Reed’s 24-year-old son, who lived with his father at the Buffalo Grove
townhouse, said he couldn’t believe his father was capable of doing what
police said he did.

“I know my father,” Damien Turner said. “That doesn’t sound like
something he would do.”
Reed’s brother, Rufus Reed, a 38-year-old Berwyn resident, echoed his
nephew’s disbelief.

“That’s just not real,” he said, questioning the police account of what
happened. “Thievery? Robbery? That’s just not him.”

Neither Rufus Reed nor Turner could explain why Reed would have been at
that house.

Turner said he last saw his father on Wednesday, when Reed dropped him
off at a friend’s house in Chicago shortly after 7 p.m.
The pair had just finished delivering
Thanksgiving food to Reed’s mother at her home in Berwyn.

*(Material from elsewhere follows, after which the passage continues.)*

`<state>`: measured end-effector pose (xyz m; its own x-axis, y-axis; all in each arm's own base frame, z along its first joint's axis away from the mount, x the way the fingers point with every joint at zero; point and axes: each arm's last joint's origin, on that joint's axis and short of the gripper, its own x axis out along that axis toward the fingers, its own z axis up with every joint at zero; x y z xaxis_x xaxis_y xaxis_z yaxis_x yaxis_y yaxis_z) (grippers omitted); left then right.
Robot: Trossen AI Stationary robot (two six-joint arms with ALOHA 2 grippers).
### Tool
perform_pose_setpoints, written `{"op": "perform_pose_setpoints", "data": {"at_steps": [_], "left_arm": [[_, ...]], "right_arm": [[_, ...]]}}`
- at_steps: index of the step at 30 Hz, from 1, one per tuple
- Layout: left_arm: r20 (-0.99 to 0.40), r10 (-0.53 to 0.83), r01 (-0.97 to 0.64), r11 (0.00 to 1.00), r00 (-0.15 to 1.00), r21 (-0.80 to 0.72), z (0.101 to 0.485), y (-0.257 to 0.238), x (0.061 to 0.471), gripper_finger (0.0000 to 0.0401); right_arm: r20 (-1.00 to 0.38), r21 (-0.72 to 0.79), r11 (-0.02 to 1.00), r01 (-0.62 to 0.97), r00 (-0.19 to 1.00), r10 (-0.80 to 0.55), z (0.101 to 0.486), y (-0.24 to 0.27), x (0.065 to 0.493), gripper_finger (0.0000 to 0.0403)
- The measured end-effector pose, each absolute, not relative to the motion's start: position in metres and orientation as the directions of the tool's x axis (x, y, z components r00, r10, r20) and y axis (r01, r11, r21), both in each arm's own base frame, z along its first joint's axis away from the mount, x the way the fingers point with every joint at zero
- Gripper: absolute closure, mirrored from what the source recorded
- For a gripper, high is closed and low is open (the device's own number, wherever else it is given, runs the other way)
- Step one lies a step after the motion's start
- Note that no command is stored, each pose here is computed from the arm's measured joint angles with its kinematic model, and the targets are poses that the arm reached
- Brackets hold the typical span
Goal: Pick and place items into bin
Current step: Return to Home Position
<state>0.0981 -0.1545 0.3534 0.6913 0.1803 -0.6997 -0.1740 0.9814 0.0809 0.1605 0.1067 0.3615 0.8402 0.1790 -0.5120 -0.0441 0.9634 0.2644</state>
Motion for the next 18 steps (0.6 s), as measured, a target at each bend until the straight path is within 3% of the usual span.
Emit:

“He said he’d be back to pick me up at about 9:30,” Turner said. “He
never showed up.”
Reed didn’t show up the next day for

Thanksgiving Day dinner, either, Turner said.

On Friday, Turner said he was expecting to hear the garage door open up
just as it always had when his father came home.

“Never in a million years did I think (someone) would be telling me my
father was dead,” Turner said.

Reed moved from the city’s West Side to
Buffalo Grove in the early 1990s after struggling with a drug problem,
Turner said. As far as he knew, his father had beaten his addiction and
stayed clean, he said.

Earlier this year, Reed was laid off from his shipping and receiving
job, but Turner said his father was working as hard as ever after being
called back in recently.

“He came home from work each day, and he’d get up the next morning and
go right back in,” Turner said.

Reed’s neighbor, 49-year-old Gwen Nelson, burst into tears when Turner
told her the news.
She recounted how Reed helped her put up Christmas lights and how he was
adored by her 18-year-old son.

Both families looked after each other, she said, adding that Reed was
never anything less than an “excellent” neighbor.

“I’m in shock,” she said. “I know he had his troubles, but this …”

Kubiak said the case had been investigated and reviewed by the Cook
County state’s attorney’s office, which determined that no charges
against the Chicago man who fired the gun were necessary.

“They considered this completely justified,” Kubiak said.